Repeat the data exactly, every last line of it.

■ Data extract:
===

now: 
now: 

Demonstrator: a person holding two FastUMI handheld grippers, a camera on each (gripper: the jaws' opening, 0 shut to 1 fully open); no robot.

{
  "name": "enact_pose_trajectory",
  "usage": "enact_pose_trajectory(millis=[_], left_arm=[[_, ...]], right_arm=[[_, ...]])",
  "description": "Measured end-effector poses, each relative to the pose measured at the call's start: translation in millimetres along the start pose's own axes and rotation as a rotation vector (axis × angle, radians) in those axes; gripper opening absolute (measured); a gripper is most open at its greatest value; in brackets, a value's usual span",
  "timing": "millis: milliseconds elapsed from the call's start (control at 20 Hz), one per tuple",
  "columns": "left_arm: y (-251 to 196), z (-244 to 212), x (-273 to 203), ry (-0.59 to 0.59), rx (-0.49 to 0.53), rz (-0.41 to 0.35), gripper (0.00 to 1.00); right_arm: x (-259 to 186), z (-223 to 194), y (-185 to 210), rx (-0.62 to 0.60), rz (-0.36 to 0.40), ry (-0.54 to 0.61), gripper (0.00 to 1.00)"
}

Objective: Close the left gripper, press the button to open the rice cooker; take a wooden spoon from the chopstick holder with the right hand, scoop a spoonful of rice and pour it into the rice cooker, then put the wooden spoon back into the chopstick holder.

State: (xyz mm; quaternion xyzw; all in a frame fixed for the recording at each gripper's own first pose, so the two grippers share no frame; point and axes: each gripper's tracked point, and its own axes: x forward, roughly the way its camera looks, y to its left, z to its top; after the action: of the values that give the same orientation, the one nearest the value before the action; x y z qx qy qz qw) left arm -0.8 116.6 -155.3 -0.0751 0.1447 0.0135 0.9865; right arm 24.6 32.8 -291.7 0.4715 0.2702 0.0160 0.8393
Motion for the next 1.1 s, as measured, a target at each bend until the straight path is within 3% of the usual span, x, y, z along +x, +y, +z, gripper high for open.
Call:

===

■ Reply to the task:
now: 
now: 

Demonstrator: a person holding two FastUMI handheld grippers, a camera on each (gripper: the jaws' opening, 0 shut to 1 fully open); no robot.

{
  "name": "enact_pose_trajectory",
  "usage": "enact_pose_trajectory(millis=[_], left_arm=[[_, ...]], right_arm=[[_, ...]])",
  "description": "Measured end-effector poses, each relative to the pose measured at the call's start: translation in millimetres along the start pose's own axes and rotation as a rotation vector (axis × angle, radians) in those axes; gripper opening absolute (measured); a gripper is most open at its greatest value; in brackets, a value's usual span",
  "timing": "millis: milliseconds elapsed from the call's start (control at 20 Hz), one per tuple",
  "columns": "left_arm: y (-251 to 196), z (-244 to 212), x (-273 to 203), ry (-0.59 to 0.59), rx (-0.49 to 0.53), rz (-0.41 to 0.35), gripper (0.00 to 1.00); right_arm: x (-259 to 186), z (-223 to 194), y (-185 to 210), rx (-0.62 to 0.60), rz (-0.36 to 0.40), ry (-0.54 to 0.61), gripper (0.00 to 1.00)"
}

Objective: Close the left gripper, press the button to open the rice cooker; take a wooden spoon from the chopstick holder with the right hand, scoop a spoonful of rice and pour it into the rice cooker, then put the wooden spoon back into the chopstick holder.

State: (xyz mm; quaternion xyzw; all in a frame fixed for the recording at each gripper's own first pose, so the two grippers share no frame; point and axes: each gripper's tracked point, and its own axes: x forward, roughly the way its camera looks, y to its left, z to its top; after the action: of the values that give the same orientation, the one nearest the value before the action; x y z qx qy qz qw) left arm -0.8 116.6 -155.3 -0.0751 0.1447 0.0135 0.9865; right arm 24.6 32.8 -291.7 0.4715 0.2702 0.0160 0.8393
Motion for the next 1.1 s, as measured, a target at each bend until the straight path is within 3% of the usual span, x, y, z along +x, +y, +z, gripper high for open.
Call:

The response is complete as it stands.